Em 2008, Nilson Bylaardt (MDB) venceu a eleição para prefeito de Guaramirim com uma vitória incontestável. No entanto, em 2009, ele foi cassado por acusações de compra de votos. Com isso, Evaldo Junckes (PT), o segundo colocado, assumiu o cargo. Mas, em novembro do mesmo ano, a cassação de Bylaardt foi revertida, e ele retornou ao cargo, renomeando sua equipe. Em menos de um ano, Guaramirim teve dois prefeitos, o que gerou grande surpresa na política local.
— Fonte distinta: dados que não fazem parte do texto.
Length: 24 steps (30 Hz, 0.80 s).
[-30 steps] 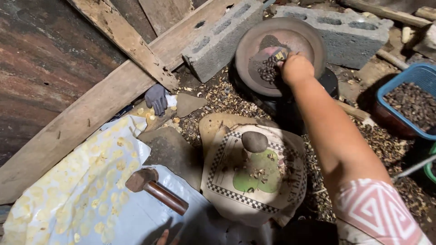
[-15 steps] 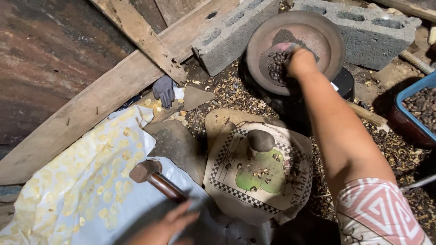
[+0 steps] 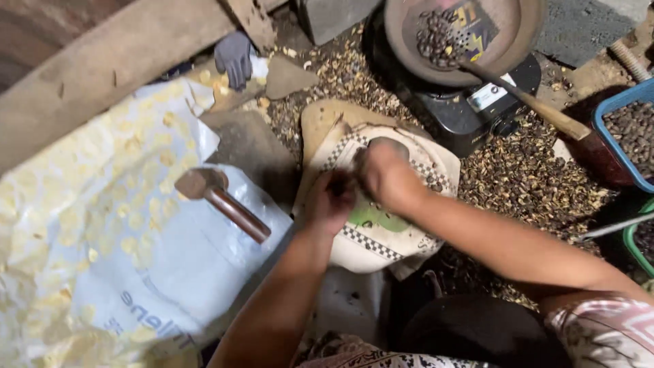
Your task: Roasting nuts in a pan and cracking them using a hammer and stone.
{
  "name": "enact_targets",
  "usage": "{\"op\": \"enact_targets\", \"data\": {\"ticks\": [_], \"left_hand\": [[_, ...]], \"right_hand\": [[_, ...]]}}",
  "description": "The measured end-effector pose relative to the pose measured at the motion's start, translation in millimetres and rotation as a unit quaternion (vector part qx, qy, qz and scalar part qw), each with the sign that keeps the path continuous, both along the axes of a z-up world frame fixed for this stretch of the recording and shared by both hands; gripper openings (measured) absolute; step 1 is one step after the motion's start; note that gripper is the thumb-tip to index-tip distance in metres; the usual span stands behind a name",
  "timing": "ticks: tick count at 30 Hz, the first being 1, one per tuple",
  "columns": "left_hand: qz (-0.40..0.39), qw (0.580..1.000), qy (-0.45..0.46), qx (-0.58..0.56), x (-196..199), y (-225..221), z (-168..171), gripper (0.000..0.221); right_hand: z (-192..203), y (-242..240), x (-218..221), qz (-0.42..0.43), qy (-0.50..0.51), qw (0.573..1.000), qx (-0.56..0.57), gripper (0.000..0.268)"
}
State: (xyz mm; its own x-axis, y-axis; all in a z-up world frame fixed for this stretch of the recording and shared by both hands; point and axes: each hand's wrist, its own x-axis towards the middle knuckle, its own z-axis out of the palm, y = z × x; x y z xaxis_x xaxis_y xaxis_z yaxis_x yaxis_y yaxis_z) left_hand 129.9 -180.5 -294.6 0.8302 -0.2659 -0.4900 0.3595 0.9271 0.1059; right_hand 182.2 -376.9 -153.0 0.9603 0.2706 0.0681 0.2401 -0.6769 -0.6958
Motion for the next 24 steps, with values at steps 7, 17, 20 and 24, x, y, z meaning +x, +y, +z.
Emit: {"op": "enact_targets", "data": {"ticks": [7,17,20,24], "left_hand": [[-0.050,0.743,-0.194,0.638,-15.0,-28.8,45.4,0.014],[-0.058,0.379,-0.433,0.816,-20.8,-19.1,96.9,0.038],[-0.062,0.365,-0.437,0.820,-23.2,-14.0,95.9,0.042],[-0.098,0.378,-0.440,0.808,-28.0,-12.3,102.0,0.032]], "right_hand": [[-11.8,-60.3,-29.8,0.259,-0.178,0.939,-0.141,0.028],[-9.3,-58.8,24.0,0.074,-0.007,0.997,-0.007,0.049],[-11.4,-79.9,-3.5,-0.021,0.231,0.955,0.185,0.048],[19.3,-64.1,-71.3,0.020,0.060,0.998,-0.009,0.057]]}}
Blumenau 1996 – O Azarão que Venceu

Na eleição de 1996 para a Prefeitura de Blumenau, três candidatos disputavam acirradamente: Wilson Wan-Dall (PPB), Dalírio Beber (PSDB) e o azarão Décio Lima (PT). Wan-Dall era o grande favorito, mas, durante os últimos dias de campanha, ataques mútuos entre os dois primeiros candidatos fizeram com que Lima, até então com apenas 8% das intenções de voto, crescesse para 17%. No fim, um movimento de apoio nunca oficialmente anunciado levou Lima à vitória, com 68.951 votos, derrotando os dois favoritos.

Mandatos Inusitados em Santa Catarina: Dário Berger e a Família Pavan

Dário Berger é um caso raro na política catarinense: ele foi prefeito de São José por dois mandatos consecutivos (1996-2004) e, em 2004, assumiu a prefeitura de Florianópolis, sendo reeleito em 2008. Embora tenha tentado a governadoria de SC e tenha sido derrotado, Berger é um nome de destaque na política do estado.

A Família Pavan também se destaca: Leonel Pavan, ex-vereador, ex-governador e ex-senador, foi prefeito de Balneário Camboriú por três mandatos. Em 2024, ele venceu as eleições em Camboriú, e sua filha, Juliana Pavan, também ex-vereadora, foi eleita prefeita de Balneário Camboriú. Assim, pai e filha compartilharam o mesmo período de mandato na região.

Essas situações curiosas ilustram como a política catarinense tem momentos imprevisíveis e surpreendentes, que acabam se tornando parte da história local e nacional. Cada município tem suas peculiaridades, que, com certeza, se tornaram anedotas marcantes para a população.